Праздник последнего помола (Роговой) - страница 275

Мужчины уже вдоволь наговорились, вспоминая свои солдатские одиссеи, рассуждая о том, как трудно было победить фашистов, ни дна бы им, ни покрышки. Теперь они молча курили. А женщины все еще шепотом толковали о «городской Людке, дочке кривой Марфы»: не нашла другого дела, как стать нянькой этому Лаврину, вылупку Якоба Нимальса.

Люда подняла глаза: дверь протяжно заскрипела, и вот уже шестеро мокловодовских мужиков стоят в комнате, готовые, ежели есть на то разрешение, рыть Лаврину яму. Девушка отрицательно покачала головой, показав глазами за окно на стройную, всем знакомую фигуру в военной гимнастерке, перетянутой широким ремнем, — на Прокопа Лядовского.

Пришла кривая Марфа, очень сердитая или, может быть, напуганная кем-то. Она сказала:

— Отойди от него, не позорь меня. Ты что, обручена с ним? Отойди сейчас же. Пусть на твое место сядет кто-нибудь из баб…

Люда сделала вид, что ничего не поняла. А быть может, в самом деле не расслышала слов матери, потому что за окном как раз заурчал мотор — подъехала машина. Неужели та, черная, с чужими номерами?.. Нет, это они! Они все-таки приехали — товарищ твоего детства Данилко со своей Марийкой. Приехали втроем в кабине молоковоза, который водит Васько… «Все, что действительно важно, происходит в сердце. Видимое прекрасно, но невидимое — в тысячу раз значительнее». Их привела сюда не видимость его смерти.
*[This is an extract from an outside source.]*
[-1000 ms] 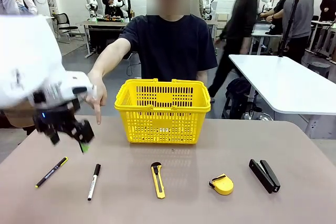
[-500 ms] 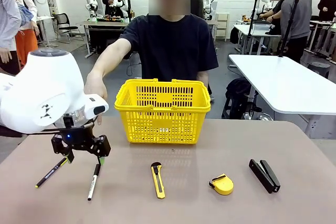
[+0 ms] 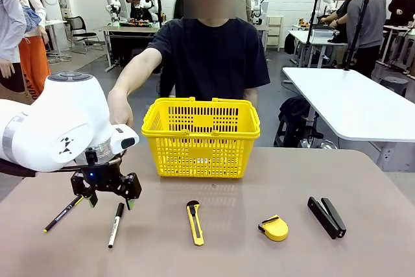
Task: Place the items the person wants into the basket.
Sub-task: Pick up the item the person points to and place it in the Market Basket.
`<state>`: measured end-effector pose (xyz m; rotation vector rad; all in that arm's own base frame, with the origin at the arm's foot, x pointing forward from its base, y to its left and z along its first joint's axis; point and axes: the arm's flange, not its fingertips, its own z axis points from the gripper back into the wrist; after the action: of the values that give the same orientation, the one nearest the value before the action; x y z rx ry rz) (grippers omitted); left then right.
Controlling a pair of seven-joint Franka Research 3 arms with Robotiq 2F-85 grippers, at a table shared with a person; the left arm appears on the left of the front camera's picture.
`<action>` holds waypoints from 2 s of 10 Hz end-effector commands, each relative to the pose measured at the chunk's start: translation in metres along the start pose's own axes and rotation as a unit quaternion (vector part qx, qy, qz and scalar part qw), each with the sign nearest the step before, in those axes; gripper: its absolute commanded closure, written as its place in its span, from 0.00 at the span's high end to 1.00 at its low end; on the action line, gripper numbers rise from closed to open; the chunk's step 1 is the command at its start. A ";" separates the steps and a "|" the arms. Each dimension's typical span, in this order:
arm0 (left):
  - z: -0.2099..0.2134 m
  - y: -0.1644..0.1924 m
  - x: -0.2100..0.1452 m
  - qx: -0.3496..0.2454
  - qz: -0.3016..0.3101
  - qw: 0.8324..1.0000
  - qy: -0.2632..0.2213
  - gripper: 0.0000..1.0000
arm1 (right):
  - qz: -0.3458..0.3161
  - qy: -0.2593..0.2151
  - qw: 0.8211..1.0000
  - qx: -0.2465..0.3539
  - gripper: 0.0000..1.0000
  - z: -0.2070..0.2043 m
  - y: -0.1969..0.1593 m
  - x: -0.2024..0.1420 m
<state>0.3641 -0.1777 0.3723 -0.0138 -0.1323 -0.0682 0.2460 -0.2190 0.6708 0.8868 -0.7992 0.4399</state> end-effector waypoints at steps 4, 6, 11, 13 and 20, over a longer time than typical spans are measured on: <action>-0.001 0.000 -0.001 0.003 -0.001 1.000 0.003 1.00 | 0.009 -0.007 1.000 0.010 1.00 0.001 -0.001 0.001; 0.000 -0.001 0.000 0.000 -0.001 1.000 0.001 1.00 | 0.009 -0.007 1.000 0.010 1.00 0.001 -0.001 0.001; -0.037 0.002 0.011 0.008 -0.050 0.998 0.040 1.00 | 0.009 -0.007 1.000 0.010 1.00 0.001 -0.001 0.001; -0.048 0.003 0.017 0.008 -0.045 0.998 0.052 1.00 | 0.009 -0.007 1.000 0.010 1.00 0.001 -0.001 0.001; -0.061 0.002 0.028 0.015 -0.031 0.996 0.077 1.00 | 0.009 -0.007 1.000 0.010 1.00 0.001 -0.001 0.001</action>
<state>0.3938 -0.1749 0.3165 -0.0060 0.0108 -0.1416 0.2458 -0.2196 0.6706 0.8860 -0.7997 0.4382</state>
Их привело то, что совершается в их сердцах. Хорошо это или дурно? Скорее всего, их будут бранить. Не вслух, конечно, — про себя. Данила можно понять: отец… Смерть Федора Лукьяновича на совести твоего рода, Лаврин. Но пока я рядом с тобой, они не посмеют упрекать тебя. Я найду на них управу. Дочери кривой Марфы, у которой тебе, как ты сам говорил, удалось обрести приют и защиту, нечего прятаться от людей: она сидит подле сына посульских плавней…

Данило с Марийкой и Васько Плютовский подошли вплотную к лавке, на которой вытянулся сухой, как камышина, Лаврин, и после короткой паузы положили ему на впалую грудь узкий кусочек дерна, пронизанного корнями еще зеленой, но уже не растущей травы. Из-за кого ты стал такой худющий, ради чьих утех испоганил свою молодость? Ничто не стоит ни сил, ни мук, ни страданий, если эти силы, муки, страдания не пошли на пользу родной, то есть самой прекрасной в мире, земле.

«То первое и последнее воскресенье, которое мы провели вдвоем с раннего утра до позднего вечера, прошло радостно и весело. Утро, хотя уже миновал спас, выдалось такое теплое, что Лаврин первый не утерпел и побежал на берег Сулы, чтобы искупаться. Тут я увидела, что все его тело покрыто синяками и шрамами и сам он сухой, как щепка. Потом мы бегали взапуски по лощине над ручьем, бегали, как весною дети, потому что хлынул слепой дождь и потоки мягкой небесной воды омыли нам головы и упали на землю, чтобы напитать корни растений. Радость распирала нас, мы вволю насмотрелись на Днепр, на его берега, на упорный труд людей, валивших деревья на острове. А люди смотрели на нас. К Лаврину вернулась некоторая живость, он даже шутил, подсмеивался над собой, над своей худобой, хвастал, что скоро поправится, поздоровеет — «если ты, моя любовь, будешь добра ко мне». Казалось, его тоска стала менее мучительной, начали затягиваться раны в сердце, но этой вспышкой жизни он только приблизил свой конец.